Their incumbent SMS aggregator was routed through a single operator agreement. Delivery was fine on weekday mornings — nine seconds, on average. But weekday evenings, the QPS climbed, the operator queue backed up, and customers saw OTP wait times drift past twenty and thirty seconds. By forty seconds, the applicant had switched tabs. By sixty, they were gone. The loan was unmade.
“We could see the funnel break in the dashboard,” Ramanathan recalls. “Every evening around seven, a clean 17-point dip in OTP verification. And then it just stayed dipped until ten at night. We were losing the best customers of the day — the ones motivated enough to apply at end-of-day — to a routing problem we did not even know we had.”
The approach: treat routing as a first-class product
The Nirvaana team evaluated four aggregators over six weeks. The decision point wasn’t pricing — the top three were within 8% of each other. It was visibility. “We wanted to see which operator we were on, for which handset, at which time of day, and what the p95 latency looked like,” Ramanathan says. “Everyone else showed us a delivery-rate number. SMSLocal showed us the chart.”
SMSLocal rolled Nirvaana onto multi-operator OTP routing with automatic fastest-path selection per destination circle. When Airtel queue latency climbed past a threshold, the next message silently moved to Jio or Vi with no code change at Nirvaana’s end. A secondary WhatsApp Business API OTP path was wired in for repeat customers who had already opted in.
The rollout was careful. Nirvaana ran SMSLocal in shadow mode for two weeks — every OTP sent via the incumbent was mirrored to SMSLocal and the latency recorded but no user-facing traffic switched. Once the gap was unambiguous, they moved a single tier-2 circle over, waited a week, then moved the rest.

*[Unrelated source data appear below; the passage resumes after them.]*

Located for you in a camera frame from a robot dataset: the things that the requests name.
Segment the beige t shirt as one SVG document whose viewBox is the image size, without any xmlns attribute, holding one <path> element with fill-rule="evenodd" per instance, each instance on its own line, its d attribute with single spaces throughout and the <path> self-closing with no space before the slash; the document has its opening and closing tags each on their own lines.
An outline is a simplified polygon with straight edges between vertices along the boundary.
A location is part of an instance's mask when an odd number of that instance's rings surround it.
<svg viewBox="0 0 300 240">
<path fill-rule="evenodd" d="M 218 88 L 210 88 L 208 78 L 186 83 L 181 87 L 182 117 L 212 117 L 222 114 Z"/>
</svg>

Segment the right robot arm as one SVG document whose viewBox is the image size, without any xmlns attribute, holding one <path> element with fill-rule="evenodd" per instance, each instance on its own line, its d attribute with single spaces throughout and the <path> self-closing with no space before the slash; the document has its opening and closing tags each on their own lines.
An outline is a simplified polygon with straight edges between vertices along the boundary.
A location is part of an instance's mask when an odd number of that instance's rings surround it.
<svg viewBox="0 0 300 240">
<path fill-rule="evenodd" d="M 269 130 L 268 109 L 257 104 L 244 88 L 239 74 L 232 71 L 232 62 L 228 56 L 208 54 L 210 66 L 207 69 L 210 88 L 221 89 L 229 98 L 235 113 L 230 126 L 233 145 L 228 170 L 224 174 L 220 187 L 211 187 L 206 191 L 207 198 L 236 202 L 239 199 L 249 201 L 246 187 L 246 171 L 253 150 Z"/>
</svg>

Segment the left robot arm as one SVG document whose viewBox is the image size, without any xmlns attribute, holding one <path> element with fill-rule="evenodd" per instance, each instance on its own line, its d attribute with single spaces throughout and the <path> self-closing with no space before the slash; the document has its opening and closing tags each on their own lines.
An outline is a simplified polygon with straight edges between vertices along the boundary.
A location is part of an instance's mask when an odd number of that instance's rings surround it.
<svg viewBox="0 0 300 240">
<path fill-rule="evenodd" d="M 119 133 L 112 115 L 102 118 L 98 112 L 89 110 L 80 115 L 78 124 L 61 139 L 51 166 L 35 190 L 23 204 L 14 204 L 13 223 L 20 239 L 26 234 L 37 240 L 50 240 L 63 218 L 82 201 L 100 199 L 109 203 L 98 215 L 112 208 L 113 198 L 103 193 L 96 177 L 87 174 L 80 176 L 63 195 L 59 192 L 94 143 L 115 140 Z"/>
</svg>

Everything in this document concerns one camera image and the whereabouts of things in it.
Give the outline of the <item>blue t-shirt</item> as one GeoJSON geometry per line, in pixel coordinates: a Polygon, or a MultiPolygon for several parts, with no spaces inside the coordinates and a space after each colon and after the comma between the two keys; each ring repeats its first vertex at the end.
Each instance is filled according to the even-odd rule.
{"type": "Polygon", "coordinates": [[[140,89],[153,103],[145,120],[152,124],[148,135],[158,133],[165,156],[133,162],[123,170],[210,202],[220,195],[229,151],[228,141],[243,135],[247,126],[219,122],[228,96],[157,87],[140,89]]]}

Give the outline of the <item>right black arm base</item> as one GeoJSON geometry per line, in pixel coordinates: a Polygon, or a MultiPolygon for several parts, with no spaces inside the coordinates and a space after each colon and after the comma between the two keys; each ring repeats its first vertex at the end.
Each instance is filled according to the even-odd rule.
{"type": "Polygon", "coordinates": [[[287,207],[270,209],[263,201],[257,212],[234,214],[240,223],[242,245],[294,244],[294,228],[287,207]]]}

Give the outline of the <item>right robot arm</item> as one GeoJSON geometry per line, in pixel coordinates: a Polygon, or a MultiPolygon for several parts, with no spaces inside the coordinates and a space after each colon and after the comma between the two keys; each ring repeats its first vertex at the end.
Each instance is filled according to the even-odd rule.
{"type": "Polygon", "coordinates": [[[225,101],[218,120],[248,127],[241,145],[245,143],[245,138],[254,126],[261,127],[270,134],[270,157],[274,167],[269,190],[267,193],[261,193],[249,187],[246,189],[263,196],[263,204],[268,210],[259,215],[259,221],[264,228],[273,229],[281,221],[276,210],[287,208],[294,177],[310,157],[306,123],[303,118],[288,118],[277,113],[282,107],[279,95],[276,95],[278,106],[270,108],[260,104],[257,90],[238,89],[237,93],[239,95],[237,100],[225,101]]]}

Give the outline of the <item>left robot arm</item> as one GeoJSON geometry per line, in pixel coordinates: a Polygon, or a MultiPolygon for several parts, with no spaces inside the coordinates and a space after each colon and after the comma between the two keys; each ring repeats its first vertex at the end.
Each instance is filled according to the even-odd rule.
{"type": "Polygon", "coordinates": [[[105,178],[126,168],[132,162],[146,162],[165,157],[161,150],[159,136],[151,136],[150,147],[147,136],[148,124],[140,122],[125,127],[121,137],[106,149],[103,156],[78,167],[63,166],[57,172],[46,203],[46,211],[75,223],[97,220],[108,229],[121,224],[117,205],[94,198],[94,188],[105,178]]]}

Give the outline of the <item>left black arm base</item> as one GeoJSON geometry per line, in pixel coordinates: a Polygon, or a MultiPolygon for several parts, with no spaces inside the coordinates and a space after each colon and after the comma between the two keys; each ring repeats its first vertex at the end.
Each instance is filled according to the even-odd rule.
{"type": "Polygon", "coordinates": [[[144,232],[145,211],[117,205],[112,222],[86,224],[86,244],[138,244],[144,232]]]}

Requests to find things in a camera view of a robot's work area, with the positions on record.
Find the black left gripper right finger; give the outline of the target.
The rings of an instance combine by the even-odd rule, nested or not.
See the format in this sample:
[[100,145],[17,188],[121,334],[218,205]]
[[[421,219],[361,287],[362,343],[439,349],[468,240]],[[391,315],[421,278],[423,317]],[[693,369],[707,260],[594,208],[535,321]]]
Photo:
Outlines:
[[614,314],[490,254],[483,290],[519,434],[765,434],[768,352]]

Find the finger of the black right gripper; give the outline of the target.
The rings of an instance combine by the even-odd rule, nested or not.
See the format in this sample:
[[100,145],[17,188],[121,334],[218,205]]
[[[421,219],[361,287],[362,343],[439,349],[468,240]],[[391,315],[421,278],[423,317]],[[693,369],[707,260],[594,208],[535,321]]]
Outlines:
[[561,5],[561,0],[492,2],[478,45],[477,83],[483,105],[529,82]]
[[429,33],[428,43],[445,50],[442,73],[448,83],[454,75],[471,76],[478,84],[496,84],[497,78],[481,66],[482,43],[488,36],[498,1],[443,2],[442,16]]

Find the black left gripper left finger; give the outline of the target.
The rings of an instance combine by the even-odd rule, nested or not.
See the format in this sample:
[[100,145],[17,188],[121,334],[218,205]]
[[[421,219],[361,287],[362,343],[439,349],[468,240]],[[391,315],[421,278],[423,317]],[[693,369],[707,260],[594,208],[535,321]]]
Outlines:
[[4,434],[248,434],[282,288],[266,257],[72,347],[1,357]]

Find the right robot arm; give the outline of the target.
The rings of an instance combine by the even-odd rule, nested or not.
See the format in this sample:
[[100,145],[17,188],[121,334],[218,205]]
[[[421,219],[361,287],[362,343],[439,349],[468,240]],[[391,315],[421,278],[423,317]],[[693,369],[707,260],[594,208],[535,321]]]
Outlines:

The results: a funnel that holds at peak
Eight weeks after full rollout, the evening dip was gone. Median OTP delivery stabilised at 2.3 seconds, with the sub-five-second delivery rate sitting at 98.4% even at 4x peak QPS. The application-completion rate climbed 17.3% year-on-year — a lift Nirvaana’s growth team attributes almost entirely to the OTP step, since nothing else in the funnel changed over the same window.
The knock-on effect was on infrastructure cost. Because sub-operator routing avoided expensive fallback retries and because Nirvaana could shift some repeat-customer OTPs to WhatsApp at a fraction of SMS unit economics, monthly spend on authentication fell 22% even with a meaningfully larger top of funnel.
“The thing I did not expect,” Ramanathan adds, “is that compliance got easier too. DLT template violations dropped to zero because SMSLocal surfaces template mismatches before the send, not after. We used to spend two engineer-days a month on audits. Now we spend about an hour.”
What’s next
Nirvaana is piloting SMSLocal’s AI WhatsApp agents for post-approval customer questions — the “when will my loan amount be credited, and where do I update my bank account” volume that currently lands in email support. Early numbers suggest it absorbs roughly 40% of the contact-centre volume without human review.
“We treat messaging infrastructure like we treat our core banking stack now,” Ramanathan says. “If the p95 moves by 200 milliseconds, someone is on a call.”